Mapping the world: Stergios Roumeliotis
When visitors arrive at Stergios Roumeliotis’ lab in the basement of Walter Library, they are apt to be greeted by graduate student Dimitrios Kottas holding a smartphone aloft.
“Follow me,” he says with no further explanation. The experience that ensues is, in some ways, a step into the future. As the smartphone screen portrays a real-time, full-color, 3D moving image of the halls and stairways and book-lined rooms of Walter, faint white lines on the screen trace the exact route taken by Kottas and his entourage.
What Kottas is demonstrating is just one of several projects Roumeliotis, a professor of computer science and engineering, is conducting. In this case, a handheld device helps visually impaired individuals find their way around unfamiliar terrain. It is work for which Roumeliotis was awarded an NSF grant some five years ago.
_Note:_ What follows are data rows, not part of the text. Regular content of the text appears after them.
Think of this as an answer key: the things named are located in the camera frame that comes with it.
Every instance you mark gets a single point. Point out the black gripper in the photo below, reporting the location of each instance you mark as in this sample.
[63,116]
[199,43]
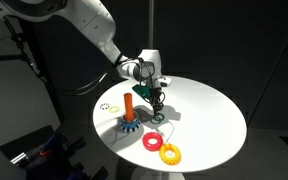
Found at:
[155,98]

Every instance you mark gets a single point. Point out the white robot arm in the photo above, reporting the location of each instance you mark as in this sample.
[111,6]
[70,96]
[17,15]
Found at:
[94,21]

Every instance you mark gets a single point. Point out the white round table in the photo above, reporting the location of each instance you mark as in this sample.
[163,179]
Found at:
[206,126]

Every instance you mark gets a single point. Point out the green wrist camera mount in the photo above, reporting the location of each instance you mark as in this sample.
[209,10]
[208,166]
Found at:
[142,90]

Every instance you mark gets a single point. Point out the orange stacking post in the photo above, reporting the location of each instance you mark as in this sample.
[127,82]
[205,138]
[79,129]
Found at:
[129,115]

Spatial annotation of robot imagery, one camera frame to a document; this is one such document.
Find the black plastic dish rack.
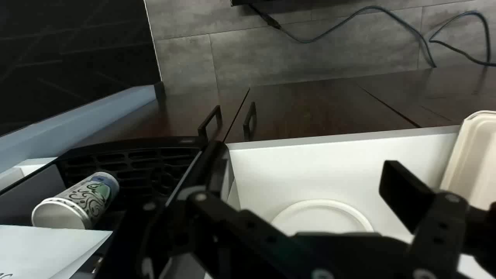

Since then, two of his former doctoral students, Joel Hesch and Esha Nerurkar, have gone on to help lead similar work as part of Google’s “Project Tango,” a smartphone application that will offer full-color, 3D indoor images showing consumers exactly where they are and what people and things are nearby. In addition to hiring CSE graduates, Google recently named the University of Minnesota one of its academic partners in the project.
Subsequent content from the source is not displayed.